Visualizing error distribution in regression analysis

Errors and residuals in Regression

A residual is defined as

\(r_i = y_i - X_i \hat{\beta}\).

That is, a residual is a tangible thing in the sense that it describes observables (cf. Gelman 2021, chap. 11.3, p. 161).
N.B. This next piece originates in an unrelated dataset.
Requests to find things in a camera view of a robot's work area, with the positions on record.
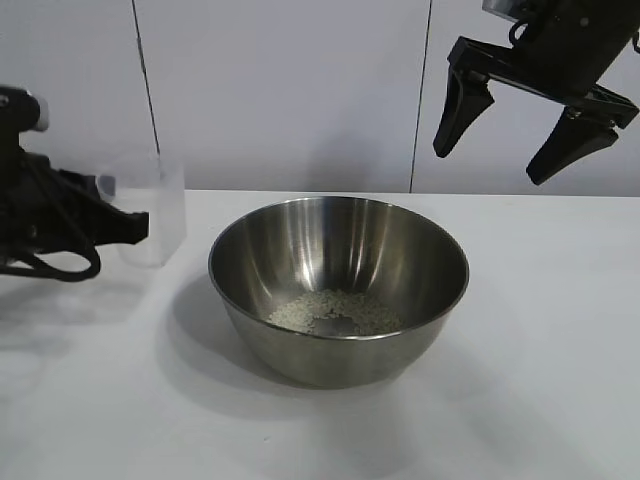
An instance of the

That is, the residuals are the difference between observed and predicted values.

In contrast, the error term is defined as the difference between the observed value and the true (unobserved) value:

\(e_i = y_i - X_i \beta\).

The residuals can be thought of as estimates of the errors source.

(Also see this).

Frequently, it is assumed that the errors are distributed normally.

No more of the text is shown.